* DESCRIPTION OF THE TASK
Each of the entries should be output exactly, with nothing left out.

Records contained in a dataset
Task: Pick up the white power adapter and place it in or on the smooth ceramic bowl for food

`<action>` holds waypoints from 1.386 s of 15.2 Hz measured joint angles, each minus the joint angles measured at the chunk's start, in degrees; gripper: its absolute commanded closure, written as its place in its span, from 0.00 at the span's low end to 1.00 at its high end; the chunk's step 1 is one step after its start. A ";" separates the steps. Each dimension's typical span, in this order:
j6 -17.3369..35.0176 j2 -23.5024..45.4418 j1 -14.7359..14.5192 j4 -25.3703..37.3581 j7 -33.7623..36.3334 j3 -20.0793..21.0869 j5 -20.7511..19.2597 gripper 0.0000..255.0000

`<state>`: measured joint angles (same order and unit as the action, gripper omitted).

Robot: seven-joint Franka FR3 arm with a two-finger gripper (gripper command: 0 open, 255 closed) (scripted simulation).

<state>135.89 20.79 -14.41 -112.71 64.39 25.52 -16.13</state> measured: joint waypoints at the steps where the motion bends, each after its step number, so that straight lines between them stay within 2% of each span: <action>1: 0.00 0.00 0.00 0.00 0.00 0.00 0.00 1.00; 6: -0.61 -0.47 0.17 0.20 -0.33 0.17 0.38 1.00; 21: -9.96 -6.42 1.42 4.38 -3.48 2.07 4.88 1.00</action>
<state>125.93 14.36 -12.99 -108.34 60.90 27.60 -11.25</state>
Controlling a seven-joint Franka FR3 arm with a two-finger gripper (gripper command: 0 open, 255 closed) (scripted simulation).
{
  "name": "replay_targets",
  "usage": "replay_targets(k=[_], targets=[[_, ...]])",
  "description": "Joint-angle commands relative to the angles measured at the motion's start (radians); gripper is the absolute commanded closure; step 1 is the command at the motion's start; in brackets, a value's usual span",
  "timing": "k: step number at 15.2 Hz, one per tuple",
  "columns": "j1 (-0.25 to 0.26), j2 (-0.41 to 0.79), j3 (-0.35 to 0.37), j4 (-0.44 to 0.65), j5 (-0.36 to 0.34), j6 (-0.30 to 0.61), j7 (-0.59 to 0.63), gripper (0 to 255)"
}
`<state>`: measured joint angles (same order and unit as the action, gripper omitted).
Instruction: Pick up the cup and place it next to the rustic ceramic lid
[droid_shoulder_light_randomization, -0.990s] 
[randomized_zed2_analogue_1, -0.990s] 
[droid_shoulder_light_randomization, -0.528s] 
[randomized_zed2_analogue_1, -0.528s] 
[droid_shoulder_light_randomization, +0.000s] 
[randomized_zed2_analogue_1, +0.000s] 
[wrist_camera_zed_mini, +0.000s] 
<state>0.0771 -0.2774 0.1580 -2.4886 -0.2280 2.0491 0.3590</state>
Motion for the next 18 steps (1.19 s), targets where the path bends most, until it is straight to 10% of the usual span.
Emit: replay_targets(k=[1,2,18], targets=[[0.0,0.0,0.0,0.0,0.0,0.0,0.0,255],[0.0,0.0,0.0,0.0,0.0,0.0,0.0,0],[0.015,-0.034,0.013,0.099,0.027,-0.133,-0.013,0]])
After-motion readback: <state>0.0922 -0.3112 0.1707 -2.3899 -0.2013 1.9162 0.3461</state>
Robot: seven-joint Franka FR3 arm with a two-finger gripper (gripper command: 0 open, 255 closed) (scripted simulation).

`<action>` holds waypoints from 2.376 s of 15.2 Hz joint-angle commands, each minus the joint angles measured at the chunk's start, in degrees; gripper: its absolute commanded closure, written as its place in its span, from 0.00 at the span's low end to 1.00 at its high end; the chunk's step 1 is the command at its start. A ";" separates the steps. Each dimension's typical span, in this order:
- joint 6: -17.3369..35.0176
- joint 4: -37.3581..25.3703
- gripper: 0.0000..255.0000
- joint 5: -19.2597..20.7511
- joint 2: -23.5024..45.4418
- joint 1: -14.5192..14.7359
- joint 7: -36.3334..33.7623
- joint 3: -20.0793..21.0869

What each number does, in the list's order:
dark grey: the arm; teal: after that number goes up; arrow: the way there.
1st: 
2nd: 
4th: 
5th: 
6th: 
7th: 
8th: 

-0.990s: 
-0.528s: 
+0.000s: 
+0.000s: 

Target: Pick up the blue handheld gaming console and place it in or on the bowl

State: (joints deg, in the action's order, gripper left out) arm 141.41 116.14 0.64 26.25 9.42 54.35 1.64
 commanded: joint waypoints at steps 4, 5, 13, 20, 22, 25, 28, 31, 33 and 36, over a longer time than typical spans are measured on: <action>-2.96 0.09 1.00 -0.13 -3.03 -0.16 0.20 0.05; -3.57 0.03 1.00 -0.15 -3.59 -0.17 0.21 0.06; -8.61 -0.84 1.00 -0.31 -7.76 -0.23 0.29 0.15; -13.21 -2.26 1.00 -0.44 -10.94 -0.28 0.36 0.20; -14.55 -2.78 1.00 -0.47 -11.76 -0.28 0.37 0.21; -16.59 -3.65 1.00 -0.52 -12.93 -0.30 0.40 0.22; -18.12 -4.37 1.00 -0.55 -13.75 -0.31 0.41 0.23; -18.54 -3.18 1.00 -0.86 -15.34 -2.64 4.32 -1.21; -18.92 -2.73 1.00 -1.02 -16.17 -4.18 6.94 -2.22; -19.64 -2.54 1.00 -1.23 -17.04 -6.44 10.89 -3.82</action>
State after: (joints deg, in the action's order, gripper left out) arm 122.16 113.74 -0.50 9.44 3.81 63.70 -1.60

* OUTPUT BELOW
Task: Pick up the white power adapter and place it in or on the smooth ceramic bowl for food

`<action>` holds waypoints from 1.386 s of 15.2 Hz measured joint angles, each minus the joint angles measured at the chunk's start, in degrees; gripper: its absolute commanded closure, written as its place in its span, from 0.00 at the span's low end to 1.00 at its high end; the chunk's step 1 is one step after its start. A ";" separates the steps. Each dimension's typical span, in this order:
j6 -17.3369..35.0176 j2 -23.5024..45.4418 j1 -14.7359..14.5192 j4 -25.3703..37.3581 j7 -33.7623..36.3334 j3 -20.0793..21.0869 j5 -20.7511..19.2597 gripper 0.0000..255.0000

`<state>`: measured joint angles (same order and unit as the action, gripper omitted).

Robot: seven-joint Franka FR3 arm with a two-finger gripper (gripper command: 0 open, 255 closed) (scripted simulation).

<state>135.89 20.79 -14.41 -112.71 64.39 25.52 -16.13</state> measured: joint waypoints at the steps where the motion bends, each after its step number, so that straight lines between them stay within 2% of each span: <action>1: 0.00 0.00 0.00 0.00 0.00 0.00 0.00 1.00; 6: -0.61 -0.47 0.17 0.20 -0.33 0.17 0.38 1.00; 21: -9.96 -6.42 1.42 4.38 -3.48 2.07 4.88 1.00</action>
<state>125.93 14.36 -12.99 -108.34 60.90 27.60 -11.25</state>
Controlling a seven-joint Franka FR3 arm with a two-finger gripper (gripper command: 0 open, 255 closed) (scripted simulation).
{
  "name": "replay_targets",
  "usage": "replay_targets(k=[_], targets=[[_, ...]])",
  "description": "Joint-angle commands relative to the angles measured at the motion's start (radians); gripper is the absolute commanded closure; step 1 is the command at the motion's start; in brackets, a value's usual span",
  "timing": "k: step number at 15.2 Hz, one per tuple",
  "columns": "j1 (-0.25 to 0.26), j2 (-0.41 to 0.79), j3 (-0.35 to 0.37), j4 (-0.44 to 0.65), j5 (-0.36 to 0.34), j6 (-0.30 to 0.61), j7 (-0.59 to 0.63), gripper (0 to 255)"
}
`<state>`: measured joint angles (same order and unit as the action, gripper omitted).
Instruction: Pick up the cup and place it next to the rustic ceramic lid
[droid_shoulder_light_randomization, -0.990s] 
[randomized_zed2_analogue_1, -0.990s] 
[droid_shoulder_light_randomization, -0.528s] 
[randomized_zed2_analogue_1, -0.528s] 
[droid_shoulder_light_randomization, +0.000s] 
[randomized_zed2_analogue_1, +0.000s] 
[wrist_camera_zed_mini, +0.000s] 
<state>0.0771 -0.2774 0.1580 -2.4886 -0.2280 2.0491 0.3590</state>
Motion for the next 18 steps (1.19 s), targets where the path bends most, until it is straight to 10% of the usual span.
Emit: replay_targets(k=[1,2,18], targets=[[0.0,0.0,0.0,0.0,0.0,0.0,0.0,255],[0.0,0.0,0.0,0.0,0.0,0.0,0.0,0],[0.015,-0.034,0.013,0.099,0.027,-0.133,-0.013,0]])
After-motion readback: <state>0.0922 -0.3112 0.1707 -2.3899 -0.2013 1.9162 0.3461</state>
Robot: seven-joint Franka FR3 arm with a two-finger gripper (gripper command: 0 open, 255 closed) (scripted simulation).

`<action>` holds waypoints from 2.376 s of 15.2 Hz joint-angle commands, each minus the joint angles measured at the chunk's start, in degrees; gripper: its absolute commanded closure, written as its place in its span, from 0.00 at the span's low end to 1.00 at its high end; the chunk's step 1 is the command at its start. A ";" separates the steps. Each dimension's typical span, in this order:
- joint 6: -17.3369..35.0176
- joint 4: -37.3581..25.3703
- gripper: 0.0000..255.0000
- joint 5: -19.2597..20.7511
- joint 2: -23.5024..45.4418
- joint 1: -14.5192..14.7359
- joint 7: -36.3334..33.7623
- joint 3: -20.0793..21.0869

What each number does, in the list's order:
dark grey: the arm; teal: after that number goes up; arrow: the way there.
1st: 
2nd: 
4th: 
5th: 
6th: 
7th: 
8th: 

-0.990s: 
-0.528s: 
+0.000s: 
+0.000s: 

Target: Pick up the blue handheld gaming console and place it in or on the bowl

State: (joints deg, in the action's order, gripper left out) arm 141.41 116.14 0.64 26.25 9.42 54.35 1.64
 commanded: joint waypoints at steps 4, 5, 13, 20, 22, 25, 28, 31, 33 and 36, over a longer time than typical spans are measured on: <action>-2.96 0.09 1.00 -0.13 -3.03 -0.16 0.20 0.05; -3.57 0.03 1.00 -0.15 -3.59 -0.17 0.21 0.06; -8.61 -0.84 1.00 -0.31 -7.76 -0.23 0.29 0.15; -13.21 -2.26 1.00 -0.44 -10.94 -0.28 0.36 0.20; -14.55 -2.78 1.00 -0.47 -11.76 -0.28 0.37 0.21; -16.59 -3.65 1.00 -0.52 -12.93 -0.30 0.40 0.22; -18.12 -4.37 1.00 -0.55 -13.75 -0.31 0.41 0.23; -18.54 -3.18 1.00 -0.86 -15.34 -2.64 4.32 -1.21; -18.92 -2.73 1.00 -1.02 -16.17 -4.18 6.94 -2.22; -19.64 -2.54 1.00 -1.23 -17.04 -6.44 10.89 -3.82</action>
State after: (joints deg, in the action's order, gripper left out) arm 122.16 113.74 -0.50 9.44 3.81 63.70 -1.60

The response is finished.